What is a Solar Flare?
- A solar flare is defined as a sudden, rapid, and intense variation
- Solar flares result from magnetic energy that has built up in the
solar atmosphere and suddenly is released.
- The energy released during a flare is equivalent to millions of
100 megaton hydrogen bombs going off simultaneously.
- The energy from a large flare is ten million times greater than the
energy released from a volcanic explosion. On the other hand, it is
less than one-tenth of the total energy emitted by the Sun every second.
- The energy is released through the chromosphere and into
the corona, where it escapes as a ripple in the solar wind.

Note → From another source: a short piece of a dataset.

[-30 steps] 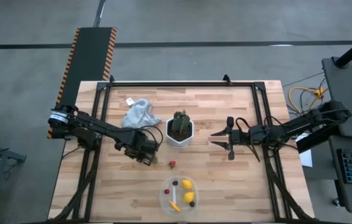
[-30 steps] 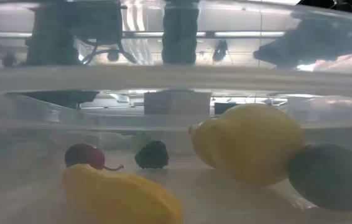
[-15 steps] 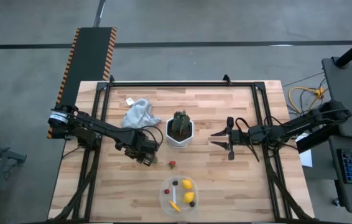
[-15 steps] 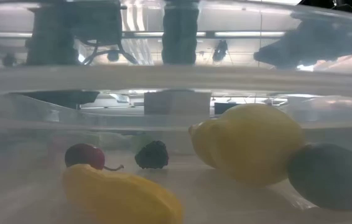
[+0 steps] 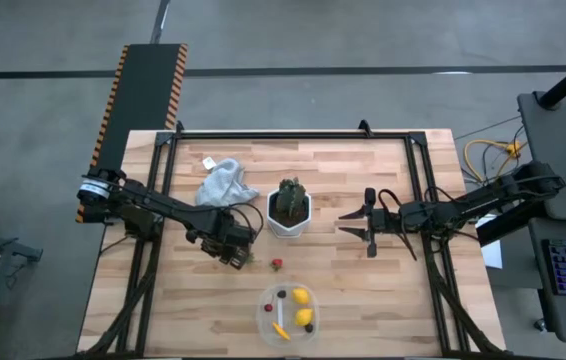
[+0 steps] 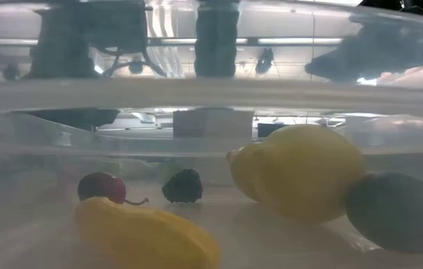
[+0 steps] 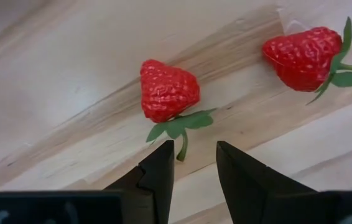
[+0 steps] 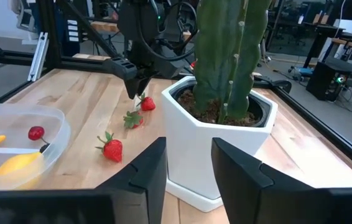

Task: Pick and placing Produce into tupperware
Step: Put the left red strawberry into the transparent bin

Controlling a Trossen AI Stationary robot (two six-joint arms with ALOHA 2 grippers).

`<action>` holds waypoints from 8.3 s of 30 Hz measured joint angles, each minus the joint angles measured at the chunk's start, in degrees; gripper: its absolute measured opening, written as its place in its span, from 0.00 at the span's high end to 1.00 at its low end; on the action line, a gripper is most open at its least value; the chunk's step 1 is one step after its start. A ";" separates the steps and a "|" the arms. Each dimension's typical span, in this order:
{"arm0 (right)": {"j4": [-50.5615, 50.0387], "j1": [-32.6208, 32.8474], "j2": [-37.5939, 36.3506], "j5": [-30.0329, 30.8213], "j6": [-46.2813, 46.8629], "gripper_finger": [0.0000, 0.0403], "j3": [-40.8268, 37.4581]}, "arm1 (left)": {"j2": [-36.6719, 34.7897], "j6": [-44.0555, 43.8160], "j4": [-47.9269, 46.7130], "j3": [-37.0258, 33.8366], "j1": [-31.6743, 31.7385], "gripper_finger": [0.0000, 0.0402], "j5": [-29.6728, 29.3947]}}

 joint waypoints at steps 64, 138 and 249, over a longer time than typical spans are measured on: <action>-0.42 0.00 0.00 -0.09 0.02 0.76 0.00 | -0.02 9.03 -6.00 14.73 -5.36 1.00 -2.44; -1.36 0.11 -0.02 -3.02 3.02 0.79 0.02 | 28.22 11.98 0.42 45.87 -16.00 0.87 -0.94; -1.77 -0.02 -0.01 -0.90 -4.25 0.82 0.00 | 19.77 81.50 -4.49 22.64 -4.57 0.82 -13.68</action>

- Inside a flare, the temperature typically
reaches 10 or 20 million degrees Kelvin, and can be as high as 100
million degrees Kelvin.
- The frequency of solar flares coincides with the sun's eleven
year cycle. Solar flares increase as the sun aproaches the maximum
part of its cycle. The sun will reach the peak of its cycle in the
year 2000 or 2001.
- Flares can recur with the same geometry and time development
within an active region. This is because the flare does not
significantly alter the magnetic configuration of the active region
so subsequent flares do not have a different form.
- Solar flares can interupt the communications network here on Earth.
- The first solar flare was recorded on September 1, 1859 by two
scientists, Richard C. Carrington and Richard Hodgson.